- What to produce
Filter the listing below down to the lines holding the word "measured", and copy those lines.

- Source material
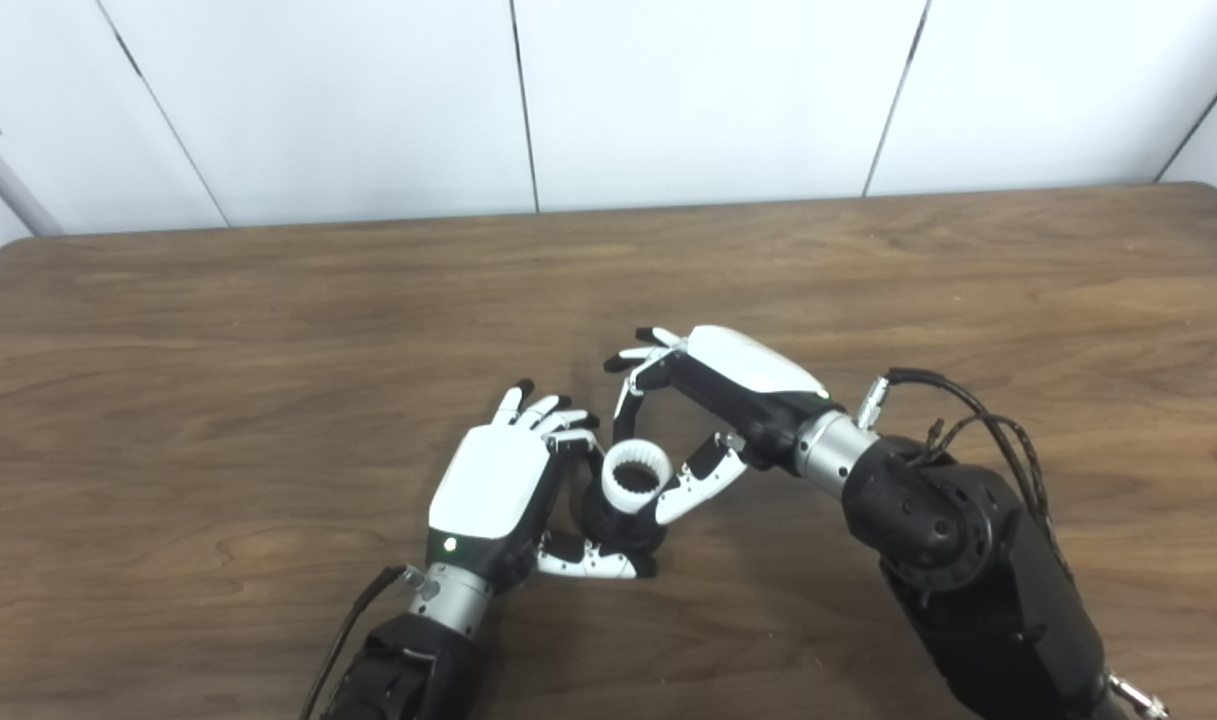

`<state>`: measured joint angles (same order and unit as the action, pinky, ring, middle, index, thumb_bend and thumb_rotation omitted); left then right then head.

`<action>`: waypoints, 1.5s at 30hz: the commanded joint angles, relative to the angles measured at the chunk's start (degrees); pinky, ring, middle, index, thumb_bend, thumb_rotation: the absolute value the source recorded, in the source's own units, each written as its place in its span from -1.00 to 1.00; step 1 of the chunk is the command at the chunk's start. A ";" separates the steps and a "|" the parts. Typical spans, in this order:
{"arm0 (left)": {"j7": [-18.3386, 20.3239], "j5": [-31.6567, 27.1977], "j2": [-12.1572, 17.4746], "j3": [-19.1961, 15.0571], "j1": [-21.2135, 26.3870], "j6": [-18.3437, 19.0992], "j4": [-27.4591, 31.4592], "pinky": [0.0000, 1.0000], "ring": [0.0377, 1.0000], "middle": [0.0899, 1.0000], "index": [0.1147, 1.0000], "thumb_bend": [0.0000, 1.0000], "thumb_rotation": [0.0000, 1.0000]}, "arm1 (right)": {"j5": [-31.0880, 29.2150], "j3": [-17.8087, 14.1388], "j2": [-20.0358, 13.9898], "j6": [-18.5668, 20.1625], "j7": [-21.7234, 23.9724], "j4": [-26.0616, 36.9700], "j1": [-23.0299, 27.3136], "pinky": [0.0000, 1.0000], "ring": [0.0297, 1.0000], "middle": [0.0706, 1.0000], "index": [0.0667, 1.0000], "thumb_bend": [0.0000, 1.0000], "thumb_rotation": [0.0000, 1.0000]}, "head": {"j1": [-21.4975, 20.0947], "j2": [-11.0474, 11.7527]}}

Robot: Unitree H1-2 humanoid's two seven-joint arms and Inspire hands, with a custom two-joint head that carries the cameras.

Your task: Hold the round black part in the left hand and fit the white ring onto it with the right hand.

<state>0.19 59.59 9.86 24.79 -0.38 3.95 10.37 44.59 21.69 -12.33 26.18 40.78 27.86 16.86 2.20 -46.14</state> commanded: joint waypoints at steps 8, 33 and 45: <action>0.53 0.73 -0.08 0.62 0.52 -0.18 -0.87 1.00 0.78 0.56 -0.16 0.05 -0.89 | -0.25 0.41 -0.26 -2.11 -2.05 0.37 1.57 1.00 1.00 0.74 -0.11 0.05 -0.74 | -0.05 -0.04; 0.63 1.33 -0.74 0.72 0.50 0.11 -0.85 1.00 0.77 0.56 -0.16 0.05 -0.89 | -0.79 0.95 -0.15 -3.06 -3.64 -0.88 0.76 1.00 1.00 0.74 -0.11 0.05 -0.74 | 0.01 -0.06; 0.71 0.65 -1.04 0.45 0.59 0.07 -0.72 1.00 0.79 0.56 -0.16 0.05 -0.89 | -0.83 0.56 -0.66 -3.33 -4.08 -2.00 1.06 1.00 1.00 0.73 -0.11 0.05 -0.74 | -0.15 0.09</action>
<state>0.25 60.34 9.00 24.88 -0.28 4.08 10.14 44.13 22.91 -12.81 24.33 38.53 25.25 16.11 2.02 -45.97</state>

- Solution below
`<state>`: measured joint angles (same order and unit as the action, pinky, ring, middle, index, thumb_bend and thumb_rotation omitted); left then right then head.
`<action>`: waypoints, 1.5s at 30hz: the commanded joint angles, relative to the angles measured at the chunk's start (degrees); pinky, ring, middle, index, thumb_bend, thumb_rotation: the absolute value the source recorded, in the source's own units, each written as its place in its span from -1.00 to 1.00; step 1 of the chunk is the command at the chunk's start. A ";" separates the steps and a "|" the parts. Typical spans, in this order:

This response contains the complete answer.